Non saprei dire

0
(0)

“Non saprei dire”. Che cosa?, tu mi dirai. Niente, è lì il bello. Per non saper dire non occorre un oggetto su cui focalizzare il sapere. E’ una formula garbata di disimpegno con il suo bravo condizionale che conferisce sempre una sfumatura di gentilezza inerme che lascia completamente a bocca asciutta l’interlocutore avido di un’ informazione o, semplicemente, di un parere, ma senza infliggergli un “Non so” brutalmente negativo o un “Bo?” ancora più spudoratamente sbrigativo.
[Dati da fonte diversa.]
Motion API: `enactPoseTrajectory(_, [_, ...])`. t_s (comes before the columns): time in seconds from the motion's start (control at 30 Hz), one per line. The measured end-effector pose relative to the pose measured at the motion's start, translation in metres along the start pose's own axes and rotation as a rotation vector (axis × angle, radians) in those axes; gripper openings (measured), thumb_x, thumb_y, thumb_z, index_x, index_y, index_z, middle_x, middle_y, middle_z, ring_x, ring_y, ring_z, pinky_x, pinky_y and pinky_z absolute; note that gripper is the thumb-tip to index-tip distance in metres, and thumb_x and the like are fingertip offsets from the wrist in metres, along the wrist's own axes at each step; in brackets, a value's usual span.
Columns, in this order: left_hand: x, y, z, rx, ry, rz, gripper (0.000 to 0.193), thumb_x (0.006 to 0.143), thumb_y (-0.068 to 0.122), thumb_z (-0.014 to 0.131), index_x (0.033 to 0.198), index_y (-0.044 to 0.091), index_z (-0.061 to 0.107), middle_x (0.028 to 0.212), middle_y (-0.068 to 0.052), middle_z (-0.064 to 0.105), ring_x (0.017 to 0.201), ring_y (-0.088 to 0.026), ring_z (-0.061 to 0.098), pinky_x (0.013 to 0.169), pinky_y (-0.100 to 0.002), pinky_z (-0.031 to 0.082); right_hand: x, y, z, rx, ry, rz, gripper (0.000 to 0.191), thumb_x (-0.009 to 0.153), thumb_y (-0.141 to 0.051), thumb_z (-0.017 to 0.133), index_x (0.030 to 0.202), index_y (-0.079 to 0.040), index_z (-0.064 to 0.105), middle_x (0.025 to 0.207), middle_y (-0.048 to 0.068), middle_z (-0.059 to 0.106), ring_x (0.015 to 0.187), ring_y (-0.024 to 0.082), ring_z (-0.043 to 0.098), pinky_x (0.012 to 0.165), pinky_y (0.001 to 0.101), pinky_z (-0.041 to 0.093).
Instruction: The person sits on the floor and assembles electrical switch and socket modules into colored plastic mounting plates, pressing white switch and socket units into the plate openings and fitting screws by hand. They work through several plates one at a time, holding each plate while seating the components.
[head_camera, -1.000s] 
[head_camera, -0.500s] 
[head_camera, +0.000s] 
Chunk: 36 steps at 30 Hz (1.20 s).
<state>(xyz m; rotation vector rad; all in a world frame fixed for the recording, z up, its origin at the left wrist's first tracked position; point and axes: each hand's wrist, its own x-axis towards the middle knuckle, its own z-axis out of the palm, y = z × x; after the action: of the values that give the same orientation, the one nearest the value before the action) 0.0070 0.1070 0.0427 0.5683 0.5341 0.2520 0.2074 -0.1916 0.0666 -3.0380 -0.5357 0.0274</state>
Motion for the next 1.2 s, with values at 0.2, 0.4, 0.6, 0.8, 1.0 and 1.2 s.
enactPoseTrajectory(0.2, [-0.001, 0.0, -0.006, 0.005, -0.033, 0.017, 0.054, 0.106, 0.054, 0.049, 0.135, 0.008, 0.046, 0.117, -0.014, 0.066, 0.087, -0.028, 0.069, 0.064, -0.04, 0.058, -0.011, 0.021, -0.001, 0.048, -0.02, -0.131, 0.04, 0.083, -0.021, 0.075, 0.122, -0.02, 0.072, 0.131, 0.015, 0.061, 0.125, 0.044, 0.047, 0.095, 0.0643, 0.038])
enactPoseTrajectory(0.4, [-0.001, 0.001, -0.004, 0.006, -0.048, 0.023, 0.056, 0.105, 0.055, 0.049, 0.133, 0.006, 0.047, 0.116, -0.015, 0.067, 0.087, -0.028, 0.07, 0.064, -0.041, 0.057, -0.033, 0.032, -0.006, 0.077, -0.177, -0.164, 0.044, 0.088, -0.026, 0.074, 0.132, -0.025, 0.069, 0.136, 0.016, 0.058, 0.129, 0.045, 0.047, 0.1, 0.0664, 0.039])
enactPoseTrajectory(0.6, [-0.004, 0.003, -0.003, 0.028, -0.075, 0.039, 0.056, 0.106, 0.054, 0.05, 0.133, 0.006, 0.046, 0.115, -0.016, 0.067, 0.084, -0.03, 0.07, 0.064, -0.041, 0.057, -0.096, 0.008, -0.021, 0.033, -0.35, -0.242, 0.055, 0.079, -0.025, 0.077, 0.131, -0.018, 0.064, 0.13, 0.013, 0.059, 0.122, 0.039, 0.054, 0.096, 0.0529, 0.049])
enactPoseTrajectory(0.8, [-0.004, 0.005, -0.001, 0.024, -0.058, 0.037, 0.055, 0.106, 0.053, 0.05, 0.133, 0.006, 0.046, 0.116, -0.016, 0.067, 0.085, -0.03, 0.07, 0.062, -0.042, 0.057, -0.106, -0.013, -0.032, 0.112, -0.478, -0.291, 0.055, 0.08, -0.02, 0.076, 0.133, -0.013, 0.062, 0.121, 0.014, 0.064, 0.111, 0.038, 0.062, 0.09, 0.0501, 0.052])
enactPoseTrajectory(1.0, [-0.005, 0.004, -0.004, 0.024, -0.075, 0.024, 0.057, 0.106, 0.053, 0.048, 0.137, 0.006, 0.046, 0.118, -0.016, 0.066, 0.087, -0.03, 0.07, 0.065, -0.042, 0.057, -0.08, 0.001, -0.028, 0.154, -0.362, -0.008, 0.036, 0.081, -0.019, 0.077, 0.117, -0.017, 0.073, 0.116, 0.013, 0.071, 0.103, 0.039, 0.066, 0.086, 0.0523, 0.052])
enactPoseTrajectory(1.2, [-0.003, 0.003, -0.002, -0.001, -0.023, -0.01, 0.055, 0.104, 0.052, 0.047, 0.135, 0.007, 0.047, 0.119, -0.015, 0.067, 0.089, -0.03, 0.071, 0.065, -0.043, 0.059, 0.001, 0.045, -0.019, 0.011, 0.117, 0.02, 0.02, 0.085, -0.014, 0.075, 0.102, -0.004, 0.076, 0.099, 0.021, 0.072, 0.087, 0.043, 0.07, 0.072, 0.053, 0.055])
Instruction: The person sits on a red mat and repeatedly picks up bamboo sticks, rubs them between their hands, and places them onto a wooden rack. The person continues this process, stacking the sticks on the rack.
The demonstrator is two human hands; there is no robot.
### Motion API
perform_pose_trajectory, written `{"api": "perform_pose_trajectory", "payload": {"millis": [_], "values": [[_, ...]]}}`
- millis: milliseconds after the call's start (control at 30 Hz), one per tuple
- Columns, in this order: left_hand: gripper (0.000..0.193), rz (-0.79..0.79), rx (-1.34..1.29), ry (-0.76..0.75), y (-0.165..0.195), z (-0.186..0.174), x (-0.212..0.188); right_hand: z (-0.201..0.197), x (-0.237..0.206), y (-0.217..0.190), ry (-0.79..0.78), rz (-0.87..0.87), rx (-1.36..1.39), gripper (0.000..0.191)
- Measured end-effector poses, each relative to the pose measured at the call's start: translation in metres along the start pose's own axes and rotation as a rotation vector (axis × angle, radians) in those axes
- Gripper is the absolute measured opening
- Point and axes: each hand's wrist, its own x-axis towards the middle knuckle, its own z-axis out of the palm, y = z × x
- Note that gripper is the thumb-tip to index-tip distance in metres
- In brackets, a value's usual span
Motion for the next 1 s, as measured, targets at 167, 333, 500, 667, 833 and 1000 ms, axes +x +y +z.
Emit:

C’era una scuola di pensiero, acclimatatasi nelle isole britanniche meglio che altrove, che sosteneva l’opportunità di rispondere sempre in modo positivo ad una richiesta o ad una domanda, relegando la negazione nella parte terminale e conclusiva di una risposta elaborata. A biliardo corrisponderebbe ad un colpo di “calcio” che abbatte vittoriosamente i birilli soltanto nella corsa di ritorno, rimbalzando sulla sponda dopo una compiacente corsa di andata,
Un esempio ambientato ad una fermata d’autobus:
“Ferma qui il 16?”
“Sì, un tempo credo proprio fermasse anche qui, ma malauguratamente non lo fa più”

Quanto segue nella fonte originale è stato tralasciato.